Dona nobis pacem

Met heldere en zuivere stemmen zongen we mee met de andere jongens van het katholieke knapenkoor. Het ‘Dona nobis pacem’ galmde door de ruimte.
Als doorgewinterde koorknaapjes hebben we deze religieuze tophit toen zo vaak geoefend, dat de melodie ons altijd bij zal blijven. Dona nobis pacem. Geef ons vrede.

Samen met mijn vriend P. Jansen ging ik ook regelmatig om half zes ‘s ochtends de deur uit, op weg naar onze taak als misdienaar. Tot je twaalfde jaar was je misdienaar, daarna… hebben wij niet meer meegemaakt. Om zes uur begon de mis in de kleine kapel; de kapel van de nonnen. Meestal waren we binnen tien minuten in de sacristie van de kerk, waar we door een non werden geholpen met het aantrekken van onze werkkleding; de zwarte toog met daarover de witte superplie. Onze taken waren onder andere het gereedmaken van de altaartafel, het aanreiken van de schaal met hosties (de ciborie) en de kelk.

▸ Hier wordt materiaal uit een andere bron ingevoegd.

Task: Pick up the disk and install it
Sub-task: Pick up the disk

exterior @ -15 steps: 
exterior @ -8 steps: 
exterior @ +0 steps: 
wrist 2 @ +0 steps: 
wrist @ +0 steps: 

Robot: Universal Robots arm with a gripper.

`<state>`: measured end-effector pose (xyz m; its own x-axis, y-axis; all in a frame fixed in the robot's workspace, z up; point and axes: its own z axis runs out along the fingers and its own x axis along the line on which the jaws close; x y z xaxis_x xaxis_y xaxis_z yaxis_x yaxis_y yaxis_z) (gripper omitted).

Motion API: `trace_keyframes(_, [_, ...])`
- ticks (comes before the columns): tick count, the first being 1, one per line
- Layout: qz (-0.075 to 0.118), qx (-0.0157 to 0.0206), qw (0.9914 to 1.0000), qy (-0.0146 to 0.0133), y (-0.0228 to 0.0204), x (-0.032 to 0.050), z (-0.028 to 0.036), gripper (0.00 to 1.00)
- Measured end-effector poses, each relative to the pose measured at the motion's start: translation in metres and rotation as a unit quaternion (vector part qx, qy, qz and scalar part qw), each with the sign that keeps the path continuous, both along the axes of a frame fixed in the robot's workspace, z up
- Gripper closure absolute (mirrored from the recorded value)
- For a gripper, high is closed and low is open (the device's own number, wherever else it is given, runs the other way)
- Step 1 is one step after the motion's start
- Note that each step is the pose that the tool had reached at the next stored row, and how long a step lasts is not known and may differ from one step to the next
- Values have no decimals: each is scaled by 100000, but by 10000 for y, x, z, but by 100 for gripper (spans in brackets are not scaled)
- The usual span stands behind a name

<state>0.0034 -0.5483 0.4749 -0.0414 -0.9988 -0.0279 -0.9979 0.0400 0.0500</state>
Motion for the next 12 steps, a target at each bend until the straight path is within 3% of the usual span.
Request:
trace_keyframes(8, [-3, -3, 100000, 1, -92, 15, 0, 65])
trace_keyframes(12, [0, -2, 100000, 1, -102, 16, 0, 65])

Verder moest bij het binnentreden van de priester de bel worden geluid en was de misdienaar ook verantwoordelijk voor het wijwatervat en het wierookvat.

Meestal moesten P. Jansen en ik nog tien minuten tot een kwartier wachten voordat de mis begon. Terwijl ik keurig op het bankje zat doodde P. Jansen  de tijd met het nemen van slokken uit de wijnfles (voordat het werd getransformeerd in het bloed van Christus) en het nuttigen van de door hem gekaapte hosties (later, tijdens de mis, ook wel genoemd: het lichaam van Christus).

Geknield volgden we de mis. We kenden de procedure al. Ik was verantwoordelijk voor het wijwatervat, met daarin de grote zwarte kwast, en P. Jansen was die dag wierookknaap.

Ik vond hem al bleekjes. Bleker dan gewoonlijk.
Ik zag hem vanuit zijn geknielde houding opstaan, met het wierookvat in z’n uitgestoken rechterhand. Voordat de priester het wierookvat van hem kon overnemen zag ik P. Jansen met z’n lichaam cirkeltjes maken, als een ledenpop op z’n knieën zakken en daarna met gestrekt bovenlichaam de laatste afstand naar de grond afleggen. Op de houten vloer van de kapel klonk het als: DOEK……………..gevolgd door………………………POK.
De priester en nonnen reageerden laat. Het leek erop alsof ze twijfelden om hem te gaan helpen. Het leek wel alsof ze wisten dat hij wijn en hosties pikte.

Uiteindelijk werd P. Jansen aan een arm omhoog getrokken en half zelflopend/half voortgesleept de kapel uitgewerkt.

Nou, dat is toch een mooi verhaal………., niet?